KENYA (2010-2011)

27/01/2012
Urgent Appeal

SITUATION OF HUMAN RIGHTS DEFENDERS

Updated as of May 2011

In 2010-2011, human rights defenders who exposed and publicised grave violations of human rights as well as facilitated their investigation and prosecution faced heightened risks and reprisals. Defenders of sexual minorities’ rights were also victims of harassment because of their activities.

Political context

A referendum held on August 4, 2010 approved a new Kenyan Constitution by 67 percent of the voters, which provides for a detailed bill of rights and reforms the electoral system, the administration of land as well as the judiciary1. The Constitution was officially promulgated by President Kibaki on August 27, 2010 during a ceremony attended by, among others, the Sudanese President Omar Al Beshir who is currently subject to two arrest warrants by the International Criminal Court (ICC) for “war crimes”, “crimes against humanity” and “genocide” committed in Darfur.

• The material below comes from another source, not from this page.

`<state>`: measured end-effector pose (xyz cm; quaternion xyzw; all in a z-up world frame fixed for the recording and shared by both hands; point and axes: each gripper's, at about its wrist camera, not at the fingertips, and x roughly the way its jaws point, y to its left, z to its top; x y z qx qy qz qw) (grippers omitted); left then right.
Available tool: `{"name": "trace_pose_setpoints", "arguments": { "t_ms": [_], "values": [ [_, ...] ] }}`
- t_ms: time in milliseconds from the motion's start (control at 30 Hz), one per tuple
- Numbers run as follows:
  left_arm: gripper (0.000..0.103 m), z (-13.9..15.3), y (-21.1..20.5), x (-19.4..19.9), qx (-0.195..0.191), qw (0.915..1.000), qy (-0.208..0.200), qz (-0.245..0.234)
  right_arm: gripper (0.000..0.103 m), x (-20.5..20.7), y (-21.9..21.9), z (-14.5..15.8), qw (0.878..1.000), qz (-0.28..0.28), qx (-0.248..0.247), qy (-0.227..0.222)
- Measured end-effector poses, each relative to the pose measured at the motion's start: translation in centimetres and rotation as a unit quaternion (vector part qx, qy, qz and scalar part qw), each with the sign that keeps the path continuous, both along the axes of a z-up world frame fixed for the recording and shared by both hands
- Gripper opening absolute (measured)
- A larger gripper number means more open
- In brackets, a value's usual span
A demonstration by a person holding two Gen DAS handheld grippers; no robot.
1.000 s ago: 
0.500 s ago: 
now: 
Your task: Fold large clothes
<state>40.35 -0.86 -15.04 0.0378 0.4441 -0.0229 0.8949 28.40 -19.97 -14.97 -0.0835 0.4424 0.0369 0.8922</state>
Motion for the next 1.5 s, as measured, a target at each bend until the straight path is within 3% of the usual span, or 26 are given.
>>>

Despite an important judgement of the High Court of Nairobi on July 21, 2010 awarding compensation amounting to about 39 million shillings (equivalent to around 315,000 euros) to victims of torture under Daniel Arap Moi’s Government (1978-2002), impunity for serious violations of human rights remained the rule, for the crimes perpetrated during the 2007-2008 post-election violence but also for other crimes such as those perpetrated during the army deployment in the Mount Elgon district (western province of Kenya) in 2008 to clamp down on the activities of the Sabaot Land Defence Forces (SLDF).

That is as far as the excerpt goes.